Directions: Using the entries below, write out the line with "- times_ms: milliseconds", the line with "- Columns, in", and every line in between, exactly as each is written.

══ Material shown

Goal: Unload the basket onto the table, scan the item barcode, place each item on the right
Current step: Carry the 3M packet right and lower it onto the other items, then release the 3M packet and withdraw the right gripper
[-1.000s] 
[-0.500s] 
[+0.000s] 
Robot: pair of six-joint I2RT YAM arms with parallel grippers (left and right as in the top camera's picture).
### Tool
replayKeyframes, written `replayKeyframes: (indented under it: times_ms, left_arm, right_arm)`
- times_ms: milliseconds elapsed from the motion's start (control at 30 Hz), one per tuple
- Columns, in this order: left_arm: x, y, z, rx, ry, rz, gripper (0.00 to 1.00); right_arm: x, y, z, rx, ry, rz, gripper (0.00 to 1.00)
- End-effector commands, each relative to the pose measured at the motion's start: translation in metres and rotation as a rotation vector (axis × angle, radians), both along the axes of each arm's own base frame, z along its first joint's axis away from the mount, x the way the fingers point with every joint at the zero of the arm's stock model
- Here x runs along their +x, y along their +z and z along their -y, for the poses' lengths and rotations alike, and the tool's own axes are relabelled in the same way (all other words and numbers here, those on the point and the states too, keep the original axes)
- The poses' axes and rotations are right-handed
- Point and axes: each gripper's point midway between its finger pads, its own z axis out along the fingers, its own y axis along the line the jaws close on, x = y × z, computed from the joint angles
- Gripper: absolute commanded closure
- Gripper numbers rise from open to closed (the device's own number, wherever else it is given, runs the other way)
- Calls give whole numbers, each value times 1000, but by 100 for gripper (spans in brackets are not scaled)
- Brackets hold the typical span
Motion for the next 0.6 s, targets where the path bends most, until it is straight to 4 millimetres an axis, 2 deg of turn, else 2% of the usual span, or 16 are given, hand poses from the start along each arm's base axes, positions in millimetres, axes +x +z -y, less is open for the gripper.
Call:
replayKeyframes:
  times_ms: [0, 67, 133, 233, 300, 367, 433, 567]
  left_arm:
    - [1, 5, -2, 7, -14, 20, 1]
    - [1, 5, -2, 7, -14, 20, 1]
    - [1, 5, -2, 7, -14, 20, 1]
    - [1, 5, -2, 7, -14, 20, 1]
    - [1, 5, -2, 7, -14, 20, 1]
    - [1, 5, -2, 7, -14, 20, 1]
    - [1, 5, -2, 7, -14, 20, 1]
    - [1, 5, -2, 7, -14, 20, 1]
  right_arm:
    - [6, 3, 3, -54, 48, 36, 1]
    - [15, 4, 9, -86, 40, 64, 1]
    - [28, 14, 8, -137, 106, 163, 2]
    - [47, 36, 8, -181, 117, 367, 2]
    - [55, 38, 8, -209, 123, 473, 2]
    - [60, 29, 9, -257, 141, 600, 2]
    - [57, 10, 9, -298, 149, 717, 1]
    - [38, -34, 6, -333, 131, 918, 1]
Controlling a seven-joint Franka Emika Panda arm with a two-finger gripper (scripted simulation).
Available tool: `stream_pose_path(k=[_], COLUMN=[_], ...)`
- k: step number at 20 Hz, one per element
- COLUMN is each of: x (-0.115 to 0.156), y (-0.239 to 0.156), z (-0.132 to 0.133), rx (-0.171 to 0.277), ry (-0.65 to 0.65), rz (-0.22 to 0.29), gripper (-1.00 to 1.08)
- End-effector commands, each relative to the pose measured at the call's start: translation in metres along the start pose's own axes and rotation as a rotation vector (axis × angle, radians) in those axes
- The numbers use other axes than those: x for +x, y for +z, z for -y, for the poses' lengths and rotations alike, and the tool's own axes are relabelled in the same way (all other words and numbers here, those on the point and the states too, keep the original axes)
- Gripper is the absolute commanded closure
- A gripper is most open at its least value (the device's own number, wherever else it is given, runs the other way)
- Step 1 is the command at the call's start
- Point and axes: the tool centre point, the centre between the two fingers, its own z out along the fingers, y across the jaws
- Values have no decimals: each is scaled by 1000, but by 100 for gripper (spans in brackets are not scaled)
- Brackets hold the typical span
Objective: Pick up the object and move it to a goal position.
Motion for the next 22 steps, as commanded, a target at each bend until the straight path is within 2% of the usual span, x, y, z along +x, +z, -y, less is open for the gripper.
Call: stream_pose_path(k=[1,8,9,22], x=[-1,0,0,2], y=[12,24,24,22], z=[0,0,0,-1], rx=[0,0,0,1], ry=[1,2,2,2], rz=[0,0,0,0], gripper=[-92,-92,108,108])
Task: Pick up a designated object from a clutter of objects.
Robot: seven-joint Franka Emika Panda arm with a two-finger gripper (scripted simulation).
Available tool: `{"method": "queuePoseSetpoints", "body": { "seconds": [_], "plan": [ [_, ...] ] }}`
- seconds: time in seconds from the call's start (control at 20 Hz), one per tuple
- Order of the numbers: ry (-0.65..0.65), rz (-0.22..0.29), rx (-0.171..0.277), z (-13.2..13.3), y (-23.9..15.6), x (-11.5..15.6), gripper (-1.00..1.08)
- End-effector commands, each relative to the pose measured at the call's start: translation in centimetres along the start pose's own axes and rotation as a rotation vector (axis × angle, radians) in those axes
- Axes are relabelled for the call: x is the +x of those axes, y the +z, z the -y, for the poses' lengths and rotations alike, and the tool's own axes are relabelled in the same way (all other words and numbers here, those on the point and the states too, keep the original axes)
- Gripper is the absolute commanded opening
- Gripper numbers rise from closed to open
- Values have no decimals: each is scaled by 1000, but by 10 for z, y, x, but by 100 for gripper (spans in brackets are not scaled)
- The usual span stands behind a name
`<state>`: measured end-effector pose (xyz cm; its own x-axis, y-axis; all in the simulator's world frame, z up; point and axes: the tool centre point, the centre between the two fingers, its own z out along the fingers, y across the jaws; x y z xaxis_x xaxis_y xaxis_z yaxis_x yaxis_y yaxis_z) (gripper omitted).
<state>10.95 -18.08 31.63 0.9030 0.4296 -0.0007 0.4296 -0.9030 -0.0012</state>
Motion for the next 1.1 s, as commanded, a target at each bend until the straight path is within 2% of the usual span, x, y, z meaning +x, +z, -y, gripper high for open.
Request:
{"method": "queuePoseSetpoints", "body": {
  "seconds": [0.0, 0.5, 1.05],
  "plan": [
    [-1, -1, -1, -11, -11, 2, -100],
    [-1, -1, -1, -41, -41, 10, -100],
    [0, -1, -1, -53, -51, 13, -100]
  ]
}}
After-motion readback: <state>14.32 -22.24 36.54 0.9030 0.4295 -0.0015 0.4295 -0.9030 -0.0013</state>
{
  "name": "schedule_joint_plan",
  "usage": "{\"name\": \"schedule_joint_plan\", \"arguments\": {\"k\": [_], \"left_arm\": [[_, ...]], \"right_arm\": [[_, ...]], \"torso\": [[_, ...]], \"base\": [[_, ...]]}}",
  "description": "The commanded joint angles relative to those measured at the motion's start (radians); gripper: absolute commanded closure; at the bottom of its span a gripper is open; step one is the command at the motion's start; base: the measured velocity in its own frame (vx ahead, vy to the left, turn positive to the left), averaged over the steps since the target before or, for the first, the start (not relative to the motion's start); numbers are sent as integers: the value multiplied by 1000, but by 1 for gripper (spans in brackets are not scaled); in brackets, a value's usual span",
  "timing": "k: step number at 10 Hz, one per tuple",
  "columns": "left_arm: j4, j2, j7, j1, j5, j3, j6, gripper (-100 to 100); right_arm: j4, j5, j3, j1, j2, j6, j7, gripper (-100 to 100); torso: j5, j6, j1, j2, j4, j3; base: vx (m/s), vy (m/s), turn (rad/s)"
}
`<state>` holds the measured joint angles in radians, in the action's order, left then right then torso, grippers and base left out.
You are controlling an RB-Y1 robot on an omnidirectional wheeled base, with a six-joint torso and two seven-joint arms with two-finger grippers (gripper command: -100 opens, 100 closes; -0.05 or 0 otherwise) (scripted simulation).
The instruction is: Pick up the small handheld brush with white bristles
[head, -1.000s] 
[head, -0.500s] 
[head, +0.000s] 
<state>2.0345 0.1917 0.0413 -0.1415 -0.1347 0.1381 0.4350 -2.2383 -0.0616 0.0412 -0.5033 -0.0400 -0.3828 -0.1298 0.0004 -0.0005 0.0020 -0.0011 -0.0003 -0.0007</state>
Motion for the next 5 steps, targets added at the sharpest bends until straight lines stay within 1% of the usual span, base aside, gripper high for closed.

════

Response:
- times_ms: milliseconds elapsed from the motion's start (control at 30 Hz), one per tuple
- Columns, in this order: left_arm: x, y, z, rx, ry, rz, gripper (0.00 to 1.00); right_arm: x, y, z, rx, ry, rz, gripper (0.00 to 1.00)

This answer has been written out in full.